Believe it or Not! Multicore CPUs can Match GPUs for FLOP-intensive Applications

In this work, we evaluate performance of a real-world image processing application that uses a cross-correlation algorithm to compare a given image with a reference one. The algorithm processes individual images represented as 2-dimensional matrices of single-precision floating-point values using O(n4) operations involving dot-products and additions. We implement this algorithm on a nVidia GTX 285 GPU using CUDA, and also parallelize it for the Intel Xeon (Nehalem) and IBM Power7 processors, using both manual and automatic techniques.
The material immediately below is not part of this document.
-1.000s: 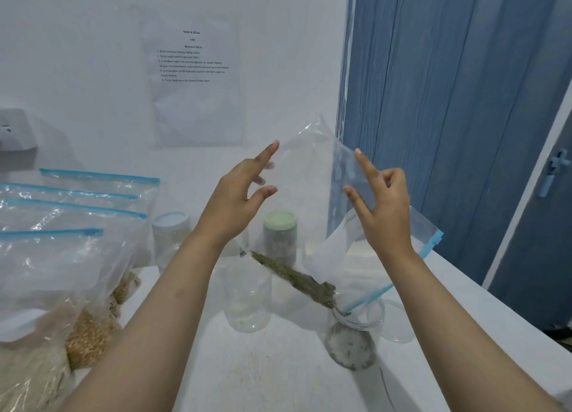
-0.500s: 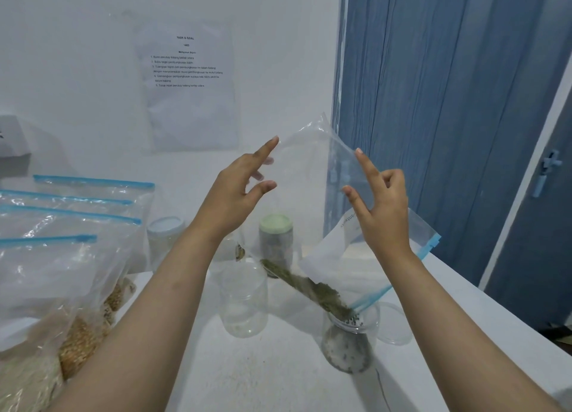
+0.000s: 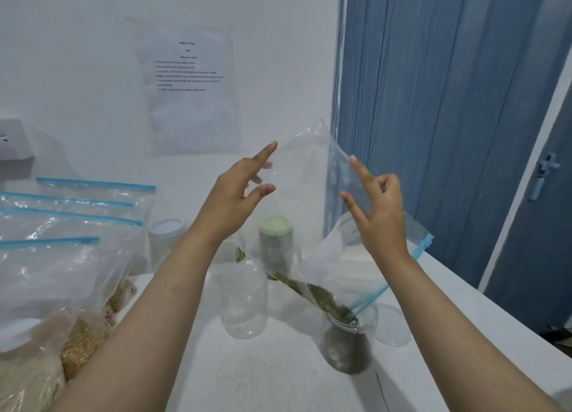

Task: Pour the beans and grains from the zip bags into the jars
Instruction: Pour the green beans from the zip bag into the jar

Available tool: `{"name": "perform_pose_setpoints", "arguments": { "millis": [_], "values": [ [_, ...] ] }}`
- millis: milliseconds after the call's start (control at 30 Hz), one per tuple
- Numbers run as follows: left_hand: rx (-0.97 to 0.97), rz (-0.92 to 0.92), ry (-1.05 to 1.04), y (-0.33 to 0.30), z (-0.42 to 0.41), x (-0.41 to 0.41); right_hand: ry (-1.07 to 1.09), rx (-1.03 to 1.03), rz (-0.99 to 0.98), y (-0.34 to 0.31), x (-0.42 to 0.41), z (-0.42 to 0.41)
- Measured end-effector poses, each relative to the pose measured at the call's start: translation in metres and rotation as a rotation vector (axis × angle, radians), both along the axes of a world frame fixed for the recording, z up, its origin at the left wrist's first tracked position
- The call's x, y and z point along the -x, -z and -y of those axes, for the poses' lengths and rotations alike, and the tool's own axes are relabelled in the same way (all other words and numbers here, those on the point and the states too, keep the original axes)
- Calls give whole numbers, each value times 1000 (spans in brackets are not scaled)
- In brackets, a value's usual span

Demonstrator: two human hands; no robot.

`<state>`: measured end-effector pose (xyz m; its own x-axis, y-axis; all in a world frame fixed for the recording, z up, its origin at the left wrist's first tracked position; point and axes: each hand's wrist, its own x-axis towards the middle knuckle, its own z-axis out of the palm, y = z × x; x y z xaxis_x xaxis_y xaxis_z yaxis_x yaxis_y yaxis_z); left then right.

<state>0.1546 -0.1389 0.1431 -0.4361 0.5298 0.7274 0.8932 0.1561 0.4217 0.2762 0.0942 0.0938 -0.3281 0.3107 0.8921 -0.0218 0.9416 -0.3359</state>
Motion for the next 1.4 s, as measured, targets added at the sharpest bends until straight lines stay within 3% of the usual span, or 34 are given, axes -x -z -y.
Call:
{"name": "perform_pose_setpoints", "arguments": {
  "millis": [933,1400],
  "values": [
    [-29,7,34,-5,-2,-8,-11,13,12,-3,-8,4],
    [-20,17,49,-8,-3,-5,-78,182,-10,-5,-11,0]
  ]
}}
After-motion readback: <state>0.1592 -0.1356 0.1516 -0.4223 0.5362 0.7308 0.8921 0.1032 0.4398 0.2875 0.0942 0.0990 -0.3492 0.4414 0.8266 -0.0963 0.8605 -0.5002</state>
Pthreads and OpenMP with SSE and VSX vector intrinsics are used for the manually parallelized version, while a state-of-the-art optimization framework based on the polyhedral model is used for automatic compiler parallelization and optimization. The performance of this algorithm on the nVidia GPU suffers from: (1) a smaller shared memory, (2) unaligned device memory access patterns, (3) expensive atomic operations, and (4) weaker single-thread performance. On commodity multi-core processors, the application dataset is small enough to fit in caches, and when parallelized using a combination of task and short-vector data parallelism (via SSE/VSX) or through fully automatic optimization from the compiler, the application matches or beats the performance of the GPU version. The primary reasons for better multi-core performance include larger and faster caches, higher clock frequency, higher on-chip memory bandwidth, and better compiler optimization and support for parallelization. The best performing versions on the Power7, Nehalem, and GTX 285 run in 1.02s, 1.82s, and 1.75s, respectively. These results conclusively demonstrate that, under certain conditions, it is possible for a FLOP-intensive structured application running on a multi-core processor to match or even beat the performance of an equivalent GPU version.